__EXERCISE AIM__
Wherever an image appears in the data, omit it and copy all the remaining text word for word.

__DATA EXTRACT__

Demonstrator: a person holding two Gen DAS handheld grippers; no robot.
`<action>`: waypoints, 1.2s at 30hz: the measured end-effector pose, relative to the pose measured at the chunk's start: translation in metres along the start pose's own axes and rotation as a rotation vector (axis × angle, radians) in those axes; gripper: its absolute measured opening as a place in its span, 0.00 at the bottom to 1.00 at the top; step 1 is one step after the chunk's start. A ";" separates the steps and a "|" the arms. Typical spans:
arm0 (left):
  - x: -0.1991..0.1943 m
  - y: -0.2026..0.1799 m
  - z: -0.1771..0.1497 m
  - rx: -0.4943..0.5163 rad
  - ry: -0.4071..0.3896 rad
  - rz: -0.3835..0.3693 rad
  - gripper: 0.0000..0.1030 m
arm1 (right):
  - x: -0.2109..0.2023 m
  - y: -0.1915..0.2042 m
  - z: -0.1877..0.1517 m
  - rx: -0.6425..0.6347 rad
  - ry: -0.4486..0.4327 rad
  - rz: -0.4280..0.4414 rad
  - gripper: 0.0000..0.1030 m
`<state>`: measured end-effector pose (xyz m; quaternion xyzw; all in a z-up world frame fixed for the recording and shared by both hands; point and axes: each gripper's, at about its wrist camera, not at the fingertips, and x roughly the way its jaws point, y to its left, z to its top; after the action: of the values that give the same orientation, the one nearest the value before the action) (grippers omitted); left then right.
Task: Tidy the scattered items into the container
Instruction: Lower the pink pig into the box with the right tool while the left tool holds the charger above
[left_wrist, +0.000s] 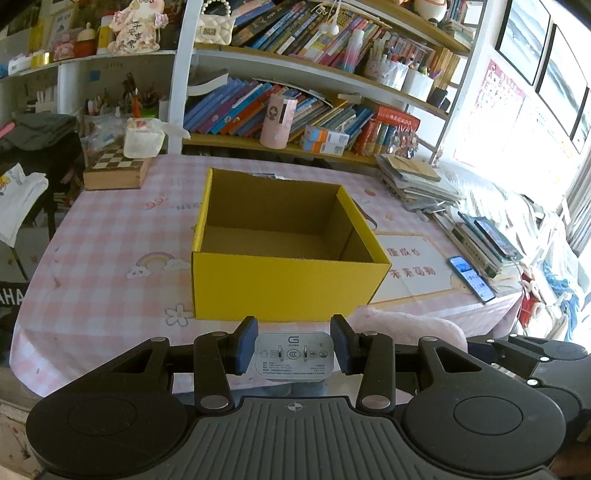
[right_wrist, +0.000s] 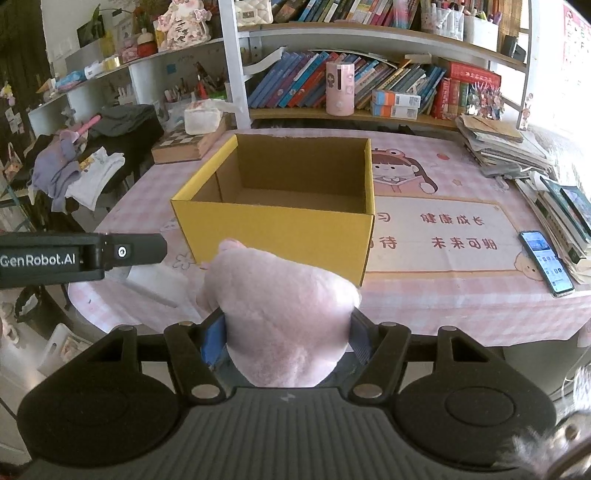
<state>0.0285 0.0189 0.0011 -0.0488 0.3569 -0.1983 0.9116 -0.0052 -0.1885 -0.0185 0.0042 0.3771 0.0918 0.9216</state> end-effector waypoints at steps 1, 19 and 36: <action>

__YOUR SOLUTION__
Demonstrator: a person holding two Gen DAS handheld grippers; no robot.
`<action>`: waypoints, 1.2s at 30hz: the measured end-effector pose, relative to the pose measured at the chunk's start: translation in metres along the start pose's own axes and rotation as a rotation vector (axis × angle, radians) in those axes; gripper: its absolute measured opening as a place in its span, 0.00 at the bottom to 1.00 at the top; step 1 is one step after the chunk's start. A ";" separates the steps and a "|" the arms. Typical spans:
arm0 (left):
  - x: -0.1991..0.1943 m
  - y: -0.2026..0.1799 m
  - z: -0.1771..0.1497 m
  - rx: -0.4943..0.5163 rad
  - ry: -0.4071..0.3896 rad
  - rz: -0.3835..0.3693 rad
  - gripper: 0.0000..0.1030 m
arm1 (right):
  - x: -0.2109..0.2023 m
  - y: -0.1915..0.2042 m
  - z: -0.1877..0.1517 m
  - rx: -0.6425..0.6347 rad
  - ry: -0.4486..0.4327 rad
  - rz: -0.4280..0.4414 rad
  - gripper: 0.0000..0.1030 m
`<state>`: measured end-effector pose (xyz m; quaternion xyzw; all in a z-up world frame fixed for the recording and shared by both hands; point and axes: each gripper's, at about its wrist camera, not at the fingertips, and x roughly the way its jaws point, y to its left, z to its top; after the action: of the values that give the same orientation, the one nearest the value before the action) (grippers omitted); left then right.
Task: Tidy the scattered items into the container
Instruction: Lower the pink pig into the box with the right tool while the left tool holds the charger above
[left_wrist, +0.000s] 
[right_wrist, +0.000s] 
<state>0.0285 0.0189 0.0011 -0.0488 0.3569 -0.1983 0.9116 -0.0052 -0.1885 -0.0185 0.0042 0.3771 0.0918 0.9216</state> end-effector waypoints at steps 1, 19 and 36: <action>

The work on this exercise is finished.